Projeto de Lei quer que empresas ofereçam proteção solar aos funcionários
Empresas públicas e privadas terão que oferecer meios de proteção contra raios solar aos seus funcionários que exerçam atividades expostas ao ar livre. A determinação consta em um projeto de lei, de autoria do deputado Maksuês Leite (PP), apresentada recentemente em sessão na Assembléia Legislativa.
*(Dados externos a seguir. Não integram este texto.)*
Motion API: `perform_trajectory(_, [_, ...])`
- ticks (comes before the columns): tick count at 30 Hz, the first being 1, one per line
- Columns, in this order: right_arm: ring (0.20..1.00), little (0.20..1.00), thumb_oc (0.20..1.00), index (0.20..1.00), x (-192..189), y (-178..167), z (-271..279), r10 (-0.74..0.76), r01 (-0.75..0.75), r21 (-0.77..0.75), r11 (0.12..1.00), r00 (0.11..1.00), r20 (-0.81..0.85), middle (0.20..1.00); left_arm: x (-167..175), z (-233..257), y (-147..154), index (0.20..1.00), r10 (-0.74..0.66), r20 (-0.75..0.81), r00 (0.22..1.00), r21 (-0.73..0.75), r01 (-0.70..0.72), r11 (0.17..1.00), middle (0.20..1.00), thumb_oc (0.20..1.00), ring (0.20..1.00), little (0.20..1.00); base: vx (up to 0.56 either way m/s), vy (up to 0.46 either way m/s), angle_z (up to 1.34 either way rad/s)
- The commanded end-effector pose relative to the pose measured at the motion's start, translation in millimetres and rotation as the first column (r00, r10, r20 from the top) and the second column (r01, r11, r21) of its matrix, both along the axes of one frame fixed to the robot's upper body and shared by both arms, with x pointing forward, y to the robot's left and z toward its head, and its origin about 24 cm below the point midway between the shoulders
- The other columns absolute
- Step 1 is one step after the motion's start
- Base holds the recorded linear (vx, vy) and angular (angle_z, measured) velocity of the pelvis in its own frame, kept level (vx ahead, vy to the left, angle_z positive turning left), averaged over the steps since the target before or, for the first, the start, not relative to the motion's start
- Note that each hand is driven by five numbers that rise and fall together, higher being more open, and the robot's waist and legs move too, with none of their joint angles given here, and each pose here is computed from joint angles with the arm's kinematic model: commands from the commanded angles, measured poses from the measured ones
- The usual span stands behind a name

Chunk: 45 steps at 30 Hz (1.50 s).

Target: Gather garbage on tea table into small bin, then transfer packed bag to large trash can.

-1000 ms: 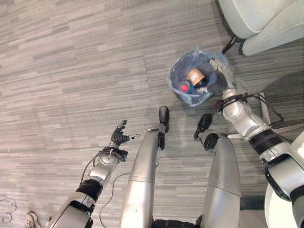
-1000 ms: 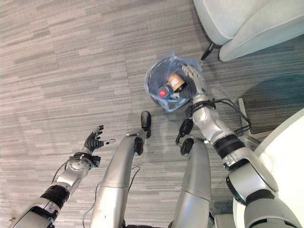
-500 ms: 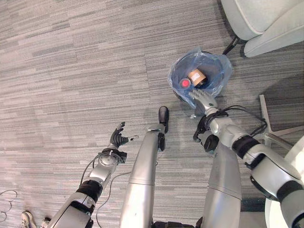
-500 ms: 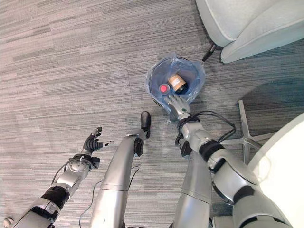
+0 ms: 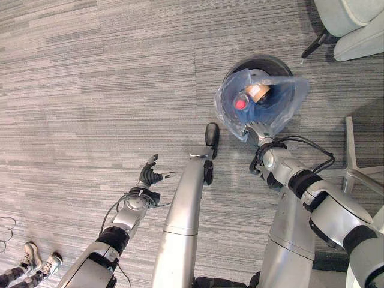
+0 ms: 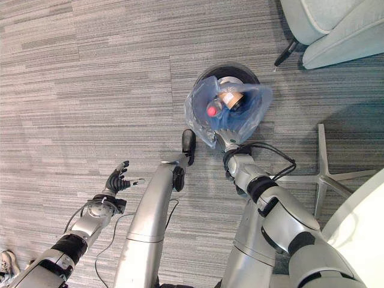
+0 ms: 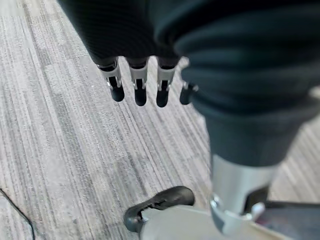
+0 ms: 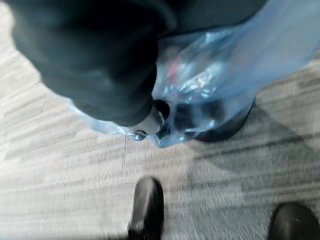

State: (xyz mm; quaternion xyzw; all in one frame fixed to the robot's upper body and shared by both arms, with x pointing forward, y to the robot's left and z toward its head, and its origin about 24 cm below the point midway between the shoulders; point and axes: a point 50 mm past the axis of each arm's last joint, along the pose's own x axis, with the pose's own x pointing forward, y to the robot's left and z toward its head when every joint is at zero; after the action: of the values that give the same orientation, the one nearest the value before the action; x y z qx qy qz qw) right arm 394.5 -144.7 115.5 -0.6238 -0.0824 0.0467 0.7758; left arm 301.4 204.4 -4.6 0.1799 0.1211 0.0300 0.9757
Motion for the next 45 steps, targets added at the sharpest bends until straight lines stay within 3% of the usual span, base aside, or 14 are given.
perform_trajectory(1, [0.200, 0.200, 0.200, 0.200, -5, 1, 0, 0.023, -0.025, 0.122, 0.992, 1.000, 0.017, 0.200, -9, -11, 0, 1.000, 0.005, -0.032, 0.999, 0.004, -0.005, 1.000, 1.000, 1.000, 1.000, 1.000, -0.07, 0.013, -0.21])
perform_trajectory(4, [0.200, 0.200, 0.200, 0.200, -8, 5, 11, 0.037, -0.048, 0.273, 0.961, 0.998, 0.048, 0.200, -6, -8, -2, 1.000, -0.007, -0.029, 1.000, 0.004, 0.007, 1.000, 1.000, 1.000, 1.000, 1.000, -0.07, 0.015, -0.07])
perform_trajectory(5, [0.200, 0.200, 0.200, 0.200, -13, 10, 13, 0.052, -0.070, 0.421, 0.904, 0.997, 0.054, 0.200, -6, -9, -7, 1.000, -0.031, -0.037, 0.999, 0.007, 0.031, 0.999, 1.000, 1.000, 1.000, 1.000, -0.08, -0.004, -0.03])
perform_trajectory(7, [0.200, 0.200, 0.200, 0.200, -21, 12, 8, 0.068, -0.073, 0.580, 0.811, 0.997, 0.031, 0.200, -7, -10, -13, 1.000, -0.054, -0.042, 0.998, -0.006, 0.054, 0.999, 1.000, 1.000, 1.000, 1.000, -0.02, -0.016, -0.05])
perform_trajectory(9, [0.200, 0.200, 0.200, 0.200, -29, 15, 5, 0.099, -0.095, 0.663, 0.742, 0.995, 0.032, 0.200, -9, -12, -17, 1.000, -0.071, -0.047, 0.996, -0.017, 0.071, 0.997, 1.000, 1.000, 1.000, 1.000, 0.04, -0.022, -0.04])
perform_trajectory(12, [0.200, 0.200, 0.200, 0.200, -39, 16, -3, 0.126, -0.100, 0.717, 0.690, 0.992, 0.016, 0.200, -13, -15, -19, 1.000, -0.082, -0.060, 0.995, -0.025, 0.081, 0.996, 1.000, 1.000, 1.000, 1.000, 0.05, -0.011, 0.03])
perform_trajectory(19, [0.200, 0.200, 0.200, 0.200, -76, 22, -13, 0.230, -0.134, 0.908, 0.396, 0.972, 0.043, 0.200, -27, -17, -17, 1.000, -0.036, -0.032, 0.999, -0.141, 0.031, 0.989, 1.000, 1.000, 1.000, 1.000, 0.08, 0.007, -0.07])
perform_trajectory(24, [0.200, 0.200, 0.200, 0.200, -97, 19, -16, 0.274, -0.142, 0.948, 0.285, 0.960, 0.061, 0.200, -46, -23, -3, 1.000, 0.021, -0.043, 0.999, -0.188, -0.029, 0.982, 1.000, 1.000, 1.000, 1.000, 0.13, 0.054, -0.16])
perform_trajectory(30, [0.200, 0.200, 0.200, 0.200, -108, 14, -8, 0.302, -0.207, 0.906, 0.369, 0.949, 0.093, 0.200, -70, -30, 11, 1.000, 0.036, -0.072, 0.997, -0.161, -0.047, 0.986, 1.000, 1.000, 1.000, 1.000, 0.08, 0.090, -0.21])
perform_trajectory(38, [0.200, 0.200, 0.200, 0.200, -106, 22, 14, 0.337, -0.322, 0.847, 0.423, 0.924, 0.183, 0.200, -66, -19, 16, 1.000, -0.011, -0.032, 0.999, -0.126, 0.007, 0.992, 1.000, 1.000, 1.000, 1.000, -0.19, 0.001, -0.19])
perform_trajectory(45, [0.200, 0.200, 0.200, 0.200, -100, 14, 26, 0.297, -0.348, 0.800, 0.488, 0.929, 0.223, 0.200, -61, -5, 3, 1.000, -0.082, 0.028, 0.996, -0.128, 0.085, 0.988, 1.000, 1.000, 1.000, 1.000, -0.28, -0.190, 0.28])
O parlamentar tomou como base o crescimento do número de trabalhadores urbanos, como é o caso dos garis, carteiros, catadores de papel e trabalhadores da construção civil, atingidos por doenças na pele. O projeto prevê o uso de uniformes de manga-longa, protetor solar e outros meios para defender os funcionários de doenças como câncer.
“Eles podem adquirir o câncer de pele por exercerem atividades que são desenvolvidas ao ar livre e sob radiação solar, na maioria das vezes sem nenhuma proteção”, disse Maksuês. A iniciativa tem como objetivo atender os trabalhadores em geral, em especial àqueles que não têm condições financeiras de adquirir protetores solar. “Os bloqueadores são extremamente caros para os padrões salariais desses trabalhadores”, afirmou o parlamentar.
Maksuês diz ainda que sua proposta não prevê custos de uniformes para os funcionários, mas sim, às empresas contratantes. As empresas deverão afixar em local visível no interior de suas dependências, cartazes divulgando a importância do uso de proteção contra os raios ultravioletas, abrangendo os malefícios que estes provocam à saúde. Caberá ao órgão competente de fiscalização trabalhista verificar o cumprimento da presente lei, bem como estabelecer a aplicação e o valor da multa em caso do seu não-cumprimento.
De acordo com o deputado, a exposição ao sol de forma inadequada pode acarretar inúmeros prejuízos à pele, sendo ainda, a principal responsável pelo câncer de maior incidência no Brasil – o câncer de pele, doença que pode levar ao óbito.
Em Mato Grosso, no ano de 2007, foi realizada uma pesquisa pela Sociedade Brasileira de Dermatologia obtendo-se dados que apontam que aproximadamente 72 % dos casos de câncer de pele registrados no estado foram ocasionados pela exposição ao sol sem nenhum tipo de proteção. Com base nestes dados, a Sociedade Brasileira de Dermatologia (SBD) e os diversos serviços de saúde, no âmbito estatal ou privado, realizam campanhas com o objetivo de diminuir, a longo prazo, a alta incidência da doença no Brasil.
Como a incidência dos raios ultravioletas está se tornando cada vez mais agressiva na superfície terrestre, a SBD adverte que as pessoas de todos os tipos de pele devem estar atentas e se protegerem quando expostas ao sol. A entidade ainda recomenda que todas as medidas de proteção sejam adotadas quando houver exposição ao sol.
Atitudes como o uso de chapéus, camisas de mangas longas e mesmo o abrigo sob guarda-sóis não são totalmente eficientes sem o uso do protetor solar, pois deixam passar grande parte da radiação ultravioleta. Mesmo os filtros solares devem ser reaplicados a cada duas horas. “O universo das pessoas diariamente expostas aos raios solares vai muito além dos distraídos banhistas que ficam nas praias e clubes se bronzeando”, afirmou o deputado.